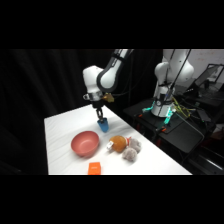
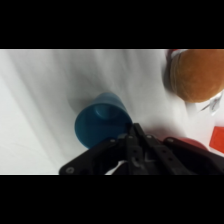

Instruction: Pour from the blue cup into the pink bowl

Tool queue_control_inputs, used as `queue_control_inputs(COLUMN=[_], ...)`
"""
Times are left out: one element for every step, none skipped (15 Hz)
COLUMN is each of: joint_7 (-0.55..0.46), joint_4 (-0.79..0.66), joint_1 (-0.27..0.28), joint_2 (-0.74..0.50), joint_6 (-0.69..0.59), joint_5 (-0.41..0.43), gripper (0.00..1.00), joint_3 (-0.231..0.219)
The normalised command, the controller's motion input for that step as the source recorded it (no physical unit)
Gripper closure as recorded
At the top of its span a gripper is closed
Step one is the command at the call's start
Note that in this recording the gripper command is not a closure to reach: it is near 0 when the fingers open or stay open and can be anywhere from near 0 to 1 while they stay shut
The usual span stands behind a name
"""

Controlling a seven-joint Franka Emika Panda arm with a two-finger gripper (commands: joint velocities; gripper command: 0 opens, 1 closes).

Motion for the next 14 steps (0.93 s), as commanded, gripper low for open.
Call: queue_control_inputs(joint_7=[0.17, 0.15, 0.14, 0.12, 0.13, 0.12, 0.11, 0.09, 0.09, 0.01, 0.03, 0.07, 0.16, 0.19], joint_4=[-0.27, -0.24, -0.21, -0.21, -0.21, -0.21, -0.21, -0.2, -0.19, -0.17, -0.13, -0.08, -0.06, -0.04], joint_1=[-0.005, -0.009, -0.011, -0.014, -0.008, -0.006, -0.008, -0.018, -0.032, -0.06, -0.067, -0.059, -0.04, -0.029], joint_2=[-0.32, -0.29, -0.27, -0.26, -0.27, -0.29, -0.33, -0.38, -0.46, -0.52, -0.62, -0.65, -0.69, -0.7], joint_6=[0.12, 0.11, 0.11, 0.11, 0.09, 0.07, 0.05, -0.02, -0.13, -0.21, -0.38, -0.56, -0.64, -0.57], joint_5=[-0.132, -0.126, -0.127, -0.12, -0.143, -0.16, -0.17, -0.182, -0.211, -0.164, -0.203, -0.257, -0.32, -0.306], gripper=[0.0, 0.0, 0.0, 0.0, 0.0, 0.0, 0.0, 0.0, 0.0, 0.02, 0.02, 0.0, 0.0, 0.0], joint_3=[0.028, 0.028, 0.024, 0.024, 0.015, 0.01, 0.003, -0.007, -0.03, -0.024, -0.048, -0.065, -0.077, -0.065])
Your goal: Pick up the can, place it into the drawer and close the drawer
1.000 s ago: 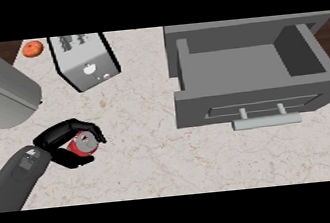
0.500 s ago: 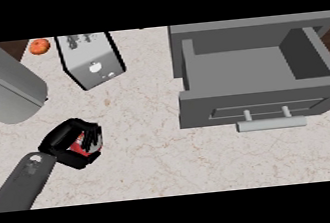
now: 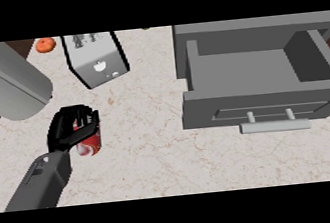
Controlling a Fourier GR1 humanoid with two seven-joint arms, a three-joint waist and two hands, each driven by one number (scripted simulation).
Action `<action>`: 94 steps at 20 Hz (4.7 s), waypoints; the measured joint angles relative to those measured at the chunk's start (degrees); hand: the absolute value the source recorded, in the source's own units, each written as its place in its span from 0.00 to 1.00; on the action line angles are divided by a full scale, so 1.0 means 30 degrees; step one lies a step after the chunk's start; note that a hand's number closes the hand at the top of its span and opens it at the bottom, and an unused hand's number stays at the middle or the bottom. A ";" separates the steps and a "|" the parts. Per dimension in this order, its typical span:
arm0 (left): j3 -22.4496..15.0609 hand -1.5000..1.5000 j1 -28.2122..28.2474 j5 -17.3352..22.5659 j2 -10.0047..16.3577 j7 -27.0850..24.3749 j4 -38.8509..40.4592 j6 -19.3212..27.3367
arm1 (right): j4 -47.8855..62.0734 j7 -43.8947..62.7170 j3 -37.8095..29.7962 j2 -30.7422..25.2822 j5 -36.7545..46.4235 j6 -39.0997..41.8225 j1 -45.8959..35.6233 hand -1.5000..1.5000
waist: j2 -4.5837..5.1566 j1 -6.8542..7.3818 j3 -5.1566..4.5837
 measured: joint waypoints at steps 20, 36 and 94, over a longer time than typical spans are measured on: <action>-0.3541 1.00 -0.2644 -0.3110 -0.2690 1.3113 -1.3756 0.8140 | -0.0470 0.0163 -0.0429 0.0560 0.0050 0.0514 0.0049 0.00 | 0.0139 -0.0427 -0.0056; -0.3951 1.00 -1.1836 -0.4813 -0.4800 1.7224 -0.9521 1.1210 | -0.0043 0.0105 -0.0757 0.0734 0.0350 0.0907 -0.0546 0.00 | 0.0222 -0.0726 -0.0057; -1.1733 0.00 -1.8376 0.3989 -0.4925 1.1087 0.4413 1.6441 | 0.0826 0.1509 0.0225 0.0469 0.1426 0.0600 -0.4357 0.00 | 0.0804 -0.2863 -0.0011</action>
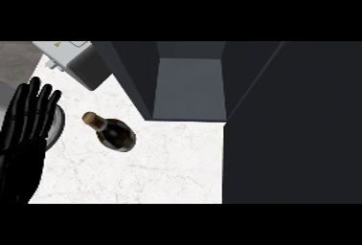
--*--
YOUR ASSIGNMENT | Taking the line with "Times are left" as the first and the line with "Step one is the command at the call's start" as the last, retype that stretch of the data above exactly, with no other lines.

WRITTEN RESPONSE |
Times are left out: one element for every step, none skipped (15 Hz)
COLUMN is each of: joint_7 (-0.55..0.46), joint_4 (-0.79..0.66), joint_1 (-0.27..0.28), joint_2 (-0.74..0.50), joint_6 (-0.69..0.59), joint_5 (-0.41..0.43), gripper (0.00..1.00), joint_3 (-0.231..0.219)
The normalised command, the controller's motion input for that step as the source recorded it (no physical unit)
Gripper closure as recorded
At the top of its span a gripper is closed
Step one is the command at the call's start

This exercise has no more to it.